→ EXERCISE AIM: Images should be omitted while the rest of the data is duplicated exactly.

------------------------------

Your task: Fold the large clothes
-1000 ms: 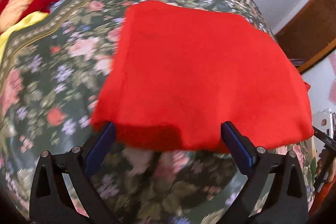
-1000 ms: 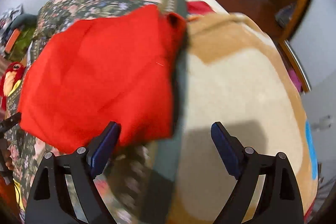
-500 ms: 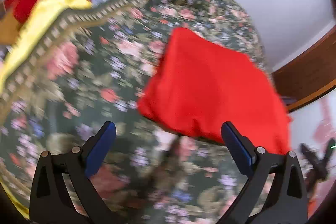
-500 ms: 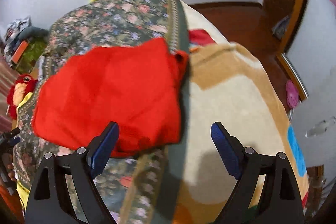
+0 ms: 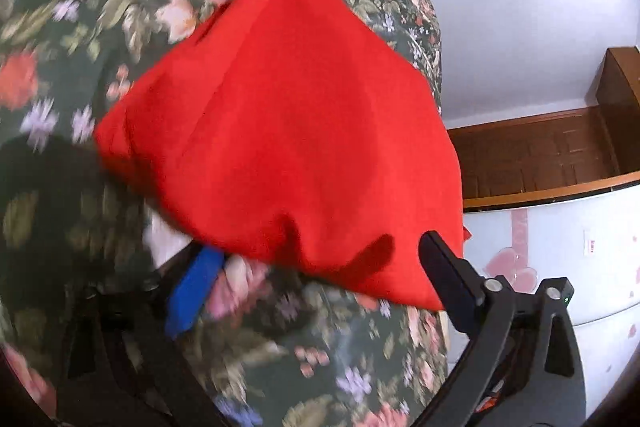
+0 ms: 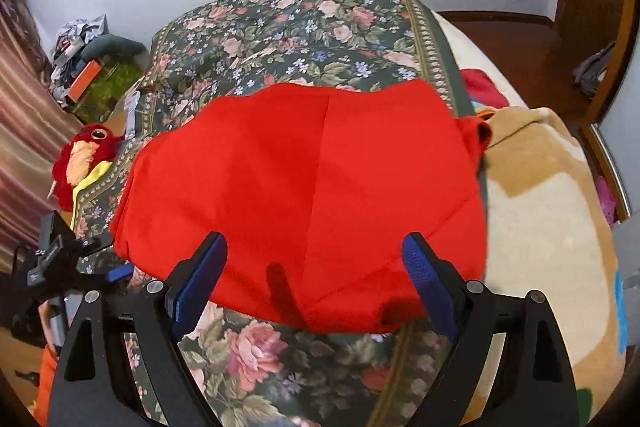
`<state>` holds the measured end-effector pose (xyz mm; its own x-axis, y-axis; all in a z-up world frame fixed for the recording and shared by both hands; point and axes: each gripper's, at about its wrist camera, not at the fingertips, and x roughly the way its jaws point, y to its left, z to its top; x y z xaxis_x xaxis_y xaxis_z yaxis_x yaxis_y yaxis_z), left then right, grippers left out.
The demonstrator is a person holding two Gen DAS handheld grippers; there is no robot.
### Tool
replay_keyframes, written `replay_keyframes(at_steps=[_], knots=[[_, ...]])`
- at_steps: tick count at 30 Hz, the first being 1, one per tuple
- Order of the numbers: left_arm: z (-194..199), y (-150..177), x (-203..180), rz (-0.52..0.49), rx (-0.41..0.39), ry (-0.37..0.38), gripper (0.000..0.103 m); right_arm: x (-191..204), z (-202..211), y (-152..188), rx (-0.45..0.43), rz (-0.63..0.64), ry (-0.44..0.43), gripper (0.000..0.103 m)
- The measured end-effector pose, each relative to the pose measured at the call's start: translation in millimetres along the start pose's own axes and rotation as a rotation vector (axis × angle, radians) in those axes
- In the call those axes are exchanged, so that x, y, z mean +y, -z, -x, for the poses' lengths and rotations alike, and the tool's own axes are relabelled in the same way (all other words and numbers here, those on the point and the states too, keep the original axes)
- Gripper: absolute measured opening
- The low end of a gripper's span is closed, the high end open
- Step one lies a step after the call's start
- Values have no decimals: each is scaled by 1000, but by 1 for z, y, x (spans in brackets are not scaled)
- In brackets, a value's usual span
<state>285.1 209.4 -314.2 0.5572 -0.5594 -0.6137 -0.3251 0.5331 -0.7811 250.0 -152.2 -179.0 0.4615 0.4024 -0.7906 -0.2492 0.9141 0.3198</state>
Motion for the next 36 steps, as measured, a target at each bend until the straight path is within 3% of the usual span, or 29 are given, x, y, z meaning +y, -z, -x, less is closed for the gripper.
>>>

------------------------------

→ TASK RESPONSE:
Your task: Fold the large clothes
-1000 ms: 
-1000 ms: 
-500 ms: 
-500 ms: 
+0 ms: 
+0 ms: 
`<state>` holds the measured end-effector pose (xyz mm; its own x-axis, y-axis; all in a z-up world frame fixed for the recording and shared by both hands; point and axes: each gripper's, at about its wrist camera, not at the fingertips, and x roughly the way its jaws point, y to its left, z to its top; x y z xaxis_x xaxis_y xaxis_z yaxis_x yaxis_y yaxis_z), left then right, grippers left out.
The demonstrator is a person holding two Gen DAS handheld grippers; there is no robot.
### Tool
replay_keyframes, written `replay_keyframes(at_steps=[_], knots=[[_, ...]])`
- at_steps: tick count at 30 Hz, the first being 1, one per tuple
- Order of the numbers: left_arm: z (-194..199), y (-150..177), x (-203..180), rz (-0.52..0.49), rx (-0.41..0.39), ry (-0.37..0.38), gripper (0.000..0.103 m); right_arm: x (-191..204), z (-202..211), y (-152..188), rx (-0.45..0.43), rz (-0.63..0.64), ry (-0.44..0.43), gripper (0.000..0.103 m)
- The measured end-effector pose, each relative to the pose measured at the call's start: translation in millimetres along the start pose's own axes and rotation as a rotation vector (axis × angle, radians) in those axes
- In the call those axes are exchanged, so that x, y, z mean +y, -z, -x, for the poses' lengths and rotations alike, and the tool's own axes are relabelled in the same way (all other words and numbers here, those on the point and the states too, keep the original axes)
- Gripper: absolute measured opening
- The low end of a gripper's span is closed, the high end open
- Step one lies a step after the call's start
- Values have no decimals: each is scaled by 1000, but by 1 for z, y, x (spans in brackets are not scaled)
- In brackets, a value's usual span
<state>285.1 209.4 -314.2 0.5572 -0.5594 -0.6137 -0.3251 0.5331 -0.7811 250.0 -152.2 -179.0 0.4615 0.4024 -0.7906 -0.2492 0.9141 0.3198</state>
Motion for the next 36 steps, as measured, a target at each bend until the straight path is within 3% of the usual span, or 29 are given, x, y, z meaning +y, -z, -x, less is closed for the gripper.
>>>

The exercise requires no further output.